“You Are What You Eat and I’m Hungry” is a collaborative production by Liz Charky, Arti Gollapudi, Lindsay Head, Amanda Liu and stevie may, that incorporates elements of dance, music, theater and media to probe “collective histories that help us make sense of everything we see and consume”…Chris Nelson is best known as the lead singer of the storied NYC post-No Wave band, The Scene Is Now. His solo performances, while still rooted in song, have proven considerably more unpredictable and unhinged than his work in TSIN, which is saying something…The duo Skakun & Spadine will present a new work for a seesaw/bellows driven flute organ of their own design, , performed by Ashcan Orchestra’s Pat Spadine and Tim Rusterholz.
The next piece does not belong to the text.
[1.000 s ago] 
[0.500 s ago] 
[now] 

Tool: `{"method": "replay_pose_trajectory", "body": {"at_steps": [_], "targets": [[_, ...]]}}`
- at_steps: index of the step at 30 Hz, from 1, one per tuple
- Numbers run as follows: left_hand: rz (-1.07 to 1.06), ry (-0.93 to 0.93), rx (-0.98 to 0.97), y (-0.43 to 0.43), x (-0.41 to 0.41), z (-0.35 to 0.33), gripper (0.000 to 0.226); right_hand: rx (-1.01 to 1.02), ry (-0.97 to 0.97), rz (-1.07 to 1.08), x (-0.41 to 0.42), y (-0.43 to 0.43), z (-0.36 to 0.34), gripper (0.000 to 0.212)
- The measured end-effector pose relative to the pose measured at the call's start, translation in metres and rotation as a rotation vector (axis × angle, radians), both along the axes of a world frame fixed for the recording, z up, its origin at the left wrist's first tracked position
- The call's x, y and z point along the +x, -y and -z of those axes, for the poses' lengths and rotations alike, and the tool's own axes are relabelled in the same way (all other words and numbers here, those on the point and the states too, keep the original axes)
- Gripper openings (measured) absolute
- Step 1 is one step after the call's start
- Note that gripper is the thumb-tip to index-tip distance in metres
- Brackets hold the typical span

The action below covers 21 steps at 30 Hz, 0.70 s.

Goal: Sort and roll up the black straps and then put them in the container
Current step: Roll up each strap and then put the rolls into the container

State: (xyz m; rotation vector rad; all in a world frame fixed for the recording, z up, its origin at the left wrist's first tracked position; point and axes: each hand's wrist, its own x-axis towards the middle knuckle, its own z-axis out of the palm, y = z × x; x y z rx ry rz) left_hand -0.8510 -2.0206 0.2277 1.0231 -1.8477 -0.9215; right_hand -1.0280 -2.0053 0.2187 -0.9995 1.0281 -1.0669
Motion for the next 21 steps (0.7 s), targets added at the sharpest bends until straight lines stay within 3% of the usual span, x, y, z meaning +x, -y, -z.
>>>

|||.You Are What You Eat and I’m Hungry
Directed by Liz Charky, in collaboration with Arti Gollapudi, Lindsay Head, Amanda Liu and stevie may

You Are What You Eat And I’m Hungry is an experimental embodiment that screams and whispers the collective histories that help us make sense of everything we see and consume. The performers, whose ages range from 20-40, are playing themselves. Their collective pronouns are she/her/they/them. They are hanging out in what feels like a NYC apartment. They move around the space, they dance, they play music, they talk to themselves, to each other, to whoever will listen. And they talk a lot. In their headphones, they hear their voice, an inner dialogue that hinders them from easily connecting with the other people in the room. But they try really hard to connect, to listen, and to be heard. They wear headphones and use verbatim theatre from their personal interviews, which cover topics ranging from memories about food and family, to descriptions of what the inside of their brains and bellies look like, to their aspirations and the imagined future memories that they hold. The audience encounters an opening up of individuals, a meditative and refreshing perspective on what it means to be hungry, to be seen, to listen and be heard. Run time: 30 minutes.

Collaborators include:
Performers / Collaborators
Arti Gollapudi
Lindsay Head
Amanda Liu
stevie may

set design by Julia McGinley
music score by Liz de Lise
dramaturgy by Janine Renee Cunningham

Liz Charky is a director, cinematographer and producer, creating across disciplines of film and live performance. Her short films, music videos, installations, and dance-theater projects have been presented by 6BASE, AUNTS at Superchief Gallery, Connecticut College, UMASS Amherst, HOWL! Happening, Bowery Poetry Club, Dixon Place, Chez Bushwick, Green Space, Movement Research at the Judson Church, Outpost Artist Resources, YoungArts at Baryshnikov Arts Center, and more. She is a 2019 artist-in-residence at Outpost Artist Resources’ Cuts and Burns Residency and Cucalorus Film Festival’s Dancemaker’s Residency. Recent creative collaborations include working with Yara Travieso, Maxi Cohen, Nausheen Dadabhoy, Gabriel Gomez, Jeffrey Johnson, Noah Fowler, Kim Brandt, Jonathan Gonzalez, and stevie may. She is a native Angeleno, currently living in Brooklyn, with a dual degree in Film Studies and Dance from Connecticut College.

||. Chris Nelson
Chris Nelson has a long history of playing in rock bands. When performing under his own name he delights in an improvisational spontaneity not only as to musical content but also as to the nature of the performance itself. So he doesn’t yet know what he will do on 4/18, but is fairly confident that 1) sound waves will be generated; and 2) incendiaries will not be deployed. There may be special guests. But who knows? He hopes to entertain, but it might be wise to bring some reading material.

|. Skakun & Spadine

Valerie Skakun and P. Spadine have been working as collaborative partners since 2017. The philosophy of Skakun’s recent body of work began the moment she was struck by a car while on her bike and left unable to walk for a year. She has explored sculptures as objects of ritual and labor, ranging from time-based devotions to endurance trainings in order to transform mental and physical states of being. Spadine has worked under the Ashcan Orchestra, a pen name and performance ensemble as a vehicle for his audio/visual experiments since 2007. Informed by a sense of wonder, his work has sought to emulate, celebrate, and demystify the laws that govern the physical universe. Together they work in the realm in which the physicality of sculpture and sound overlap. Skakun and Spadine seek to explore the dual nature of labor and play, as a way to engage the world of wonder within the viewer through a physical catalyst.